3

I am trying to prove that

$$\displaystyle{\frac{\partial}{\partial x} \left( x\cdot x^\top \right) = x\otimes \mathbb{I}+\mathbb{I}\otimes x}$$

The product $x\cdot x^\top$ is a rank-$1$ matrix. Thus, we actually have a derivative of a matrix by a vector. How do we handle such case? Can you please help prove the equality?

darkmoor
  • 793
  • 1
  • 1
    Is the equality even correct? Aren't you forgetting to vectorize the left-hand side before taking the Jacobian? – Rodrigo de Azevedo Jul 10 '18 at 22:15
  • @RodrigodeAzevedo I was trying to compute the derivative and accidentally came up with this (site)[http://www.matrixcalculus.org/] where I took it. It has to be correct because this derivative is part of a larger derivative which according to this site and the paper I am reading the results are the same. – darkmoor Jul 11 '18 at 07:36
  • 1
    Sorry, but it has to be incorrect! Differentiating a matrix with respect to a vector produces a $3$-dimensional matrix. However, if the matrix is first vectorized, then the derivative with respect to a vector would be a tall Jacobian matrix (which is what you have). – Rodrigo de Azevedo Jul 11 '18 at 09:30

2 Answers2

2

I prefer to use Frechét derivatives to think about derivatives with matrices involved. If you prefer other concepts of derivatives, let me know.

Computation

Let $F: \mathbb R^n \to \mathrm{Mat}(n\times n): x \mapsto x \cdot x^T$, we compute $$F(x + h) - F(x) = (x+h) \cdot (x+h)^T - x \cdot x^T\\ = h \cdot x ^T + x \cdot h^T + h \cdot h^T,$$ hence $$F(x+h)-F(x) = (\mathbb I \otimes x + x \otimes \mathbb I)[h] + \mathcal o(h).$$

This implies $Df(x) = \mathbb I \otimes x + x \otimes \mathbb I$.

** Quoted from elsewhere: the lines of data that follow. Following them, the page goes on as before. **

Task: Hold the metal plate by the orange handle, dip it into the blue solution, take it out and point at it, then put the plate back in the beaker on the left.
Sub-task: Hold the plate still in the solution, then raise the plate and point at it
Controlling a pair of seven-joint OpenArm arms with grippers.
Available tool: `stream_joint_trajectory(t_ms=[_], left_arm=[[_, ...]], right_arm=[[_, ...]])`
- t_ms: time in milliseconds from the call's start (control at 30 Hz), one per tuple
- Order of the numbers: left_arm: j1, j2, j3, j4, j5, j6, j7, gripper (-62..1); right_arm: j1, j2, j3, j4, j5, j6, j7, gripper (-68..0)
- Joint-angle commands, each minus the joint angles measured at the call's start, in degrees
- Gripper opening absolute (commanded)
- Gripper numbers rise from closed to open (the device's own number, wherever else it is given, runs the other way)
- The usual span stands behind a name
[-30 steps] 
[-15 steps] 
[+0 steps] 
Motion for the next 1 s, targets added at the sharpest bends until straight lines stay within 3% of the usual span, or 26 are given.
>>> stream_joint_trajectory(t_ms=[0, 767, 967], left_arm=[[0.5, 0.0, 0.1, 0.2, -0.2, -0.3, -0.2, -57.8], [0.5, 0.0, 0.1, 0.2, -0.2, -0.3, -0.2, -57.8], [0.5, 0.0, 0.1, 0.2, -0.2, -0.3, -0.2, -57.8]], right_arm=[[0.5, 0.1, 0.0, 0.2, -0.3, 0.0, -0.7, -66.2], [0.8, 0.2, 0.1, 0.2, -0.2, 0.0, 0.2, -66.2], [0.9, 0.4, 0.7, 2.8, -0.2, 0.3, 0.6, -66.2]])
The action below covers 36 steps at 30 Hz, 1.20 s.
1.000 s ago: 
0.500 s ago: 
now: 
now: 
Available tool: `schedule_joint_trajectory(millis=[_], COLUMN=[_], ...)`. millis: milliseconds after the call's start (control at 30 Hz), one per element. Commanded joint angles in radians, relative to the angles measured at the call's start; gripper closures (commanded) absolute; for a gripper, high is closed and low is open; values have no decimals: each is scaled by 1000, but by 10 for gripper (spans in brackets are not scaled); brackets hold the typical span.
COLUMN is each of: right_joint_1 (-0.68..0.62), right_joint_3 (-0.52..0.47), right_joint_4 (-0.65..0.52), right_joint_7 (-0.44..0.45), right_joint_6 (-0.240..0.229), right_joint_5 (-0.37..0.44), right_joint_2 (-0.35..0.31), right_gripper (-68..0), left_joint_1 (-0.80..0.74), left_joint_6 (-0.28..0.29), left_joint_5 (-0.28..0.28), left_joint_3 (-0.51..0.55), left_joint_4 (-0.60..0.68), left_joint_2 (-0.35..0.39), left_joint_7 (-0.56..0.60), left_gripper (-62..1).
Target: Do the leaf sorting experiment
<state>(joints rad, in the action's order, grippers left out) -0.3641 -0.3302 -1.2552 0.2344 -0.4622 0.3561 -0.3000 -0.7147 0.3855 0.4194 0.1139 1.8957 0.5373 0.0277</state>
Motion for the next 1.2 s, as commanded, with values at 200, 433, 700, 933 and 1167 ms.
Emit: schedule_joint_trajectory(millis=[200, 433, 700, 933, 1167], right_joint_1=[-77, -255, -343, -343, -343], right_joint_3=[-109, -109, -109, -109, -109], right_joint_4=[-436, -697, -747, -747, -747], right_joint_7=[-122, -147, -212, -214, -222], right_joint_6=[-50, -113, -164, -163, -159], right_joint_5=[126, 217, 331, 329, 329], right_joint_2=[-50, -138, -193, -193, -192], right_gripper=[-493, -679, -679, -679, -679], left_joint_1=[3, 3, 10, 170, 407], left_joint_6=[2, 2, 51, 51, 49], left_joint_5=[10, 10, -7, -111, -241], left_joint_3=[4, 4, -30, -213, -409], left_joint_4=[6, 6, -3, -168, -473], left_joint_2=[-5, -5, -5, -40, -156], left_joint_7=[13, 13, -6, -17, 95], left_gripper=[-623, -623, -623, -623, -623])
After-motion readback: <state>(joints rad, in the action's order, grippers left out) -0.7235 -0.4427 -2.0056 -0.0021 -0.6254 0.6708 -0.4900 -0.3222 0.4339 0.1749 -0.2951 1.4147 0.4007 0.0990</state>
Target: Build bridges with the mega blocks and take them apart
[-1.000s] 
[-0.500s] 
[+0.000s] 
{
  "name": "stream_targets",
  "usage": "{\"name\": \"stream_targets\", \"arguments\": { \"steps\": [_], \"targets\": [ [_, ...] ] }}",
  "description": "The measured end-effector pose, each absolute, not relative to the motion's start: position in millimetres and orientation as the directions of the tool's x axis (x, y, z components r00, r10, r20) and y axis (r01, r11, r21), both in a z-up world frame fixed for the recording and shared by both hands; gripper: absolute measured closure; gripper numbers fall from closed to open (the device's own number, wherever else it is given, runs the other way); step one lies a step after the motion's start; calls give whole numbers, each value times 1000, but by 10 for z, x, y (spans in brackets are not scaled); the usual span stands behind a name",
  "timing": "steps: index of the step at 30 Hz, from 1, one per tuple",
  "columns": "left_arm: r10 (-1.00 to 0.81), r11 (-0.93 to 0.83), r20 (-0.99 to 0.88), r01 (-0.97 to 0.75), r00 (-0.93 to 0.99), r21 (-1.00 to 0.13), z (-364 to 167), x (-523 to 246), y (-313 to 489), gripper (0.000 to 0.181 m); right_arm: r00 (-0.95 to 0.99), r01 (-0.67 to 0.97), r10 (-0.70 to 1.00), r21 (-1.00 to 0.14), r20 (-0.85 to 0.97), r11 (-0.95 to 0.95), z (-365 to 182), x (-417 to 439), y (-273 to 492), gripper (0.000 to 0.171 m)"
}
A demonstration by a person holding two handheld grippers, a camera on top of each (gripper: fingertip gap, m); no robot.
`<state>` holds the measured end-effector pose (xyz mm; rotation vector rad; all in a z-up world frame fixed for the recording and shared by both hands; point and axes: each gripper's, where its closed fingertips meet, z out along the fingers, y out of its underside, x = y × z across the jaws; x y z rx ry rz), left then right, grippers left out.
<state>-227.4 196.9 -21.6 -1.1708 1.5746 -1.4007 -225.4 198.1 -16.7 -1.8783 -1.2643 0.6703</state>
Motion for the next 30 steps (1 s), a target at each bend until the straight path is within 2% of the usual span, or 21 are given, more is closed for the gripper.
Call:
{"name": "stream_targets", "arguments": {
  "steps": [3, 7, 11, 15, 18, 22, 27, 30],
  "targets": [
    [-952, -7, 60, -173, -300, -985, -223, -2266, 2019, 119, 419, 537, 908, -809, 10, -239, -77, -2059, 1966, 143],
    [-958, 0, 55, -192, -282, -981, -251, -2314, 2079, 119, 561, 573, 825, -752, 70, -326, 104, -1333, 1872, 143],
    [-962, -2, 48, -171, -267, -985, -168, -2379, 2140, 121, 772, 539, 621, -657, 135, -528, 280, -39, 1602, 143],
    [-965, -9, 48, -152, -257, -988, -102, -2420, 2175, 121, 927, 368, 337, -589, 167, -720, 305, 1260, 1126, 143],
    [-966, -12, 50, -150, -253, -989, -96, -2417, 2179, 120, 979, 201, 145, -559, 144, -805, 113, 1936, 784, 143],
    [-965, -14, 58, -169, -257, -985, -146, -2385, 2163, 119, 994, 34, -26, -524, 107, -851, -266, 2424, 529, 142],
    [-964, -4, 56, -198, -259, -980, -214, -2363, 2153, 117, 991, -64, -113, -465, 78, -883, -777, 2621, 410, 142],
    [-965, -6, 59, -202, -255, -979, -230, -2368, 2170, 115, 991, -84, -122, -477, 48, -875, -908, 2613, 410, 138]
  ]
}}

($\mathbb I \otimes x: \mathbb R^n \to \mathrm{Mat}(n\times n): h \mapsto h \cdot x^T$ and $x \otimes \mathbb I: \mathbb R^n \to \mathrm{Mat}(n\times n): h \mapsto x \cdot h^T$.)

Interpretation

The Frechét derivative of $f$ at a point $x$ is a linear map $Df(x): \mathbb R^n \to \mathrm{Mat}(n \times n)$, which is the best linear approximation of $f$.

We already have computed how $\mathrm D f(x)$ acts on an vector $h$. ($\mathrm D f(x): h \mapsto h \cdot x^T + x \cdot h^T$.)

Now sometimes a better notation or a matrix-like representation is needed. One possibility is to identify $\mathrm{Mat}(n \otimes n)$ with $\mathbb R^{n\cdot n}$ and to represent the linear map as a matrix (with dimension $n \times (n^2)$. But this is not really instructive.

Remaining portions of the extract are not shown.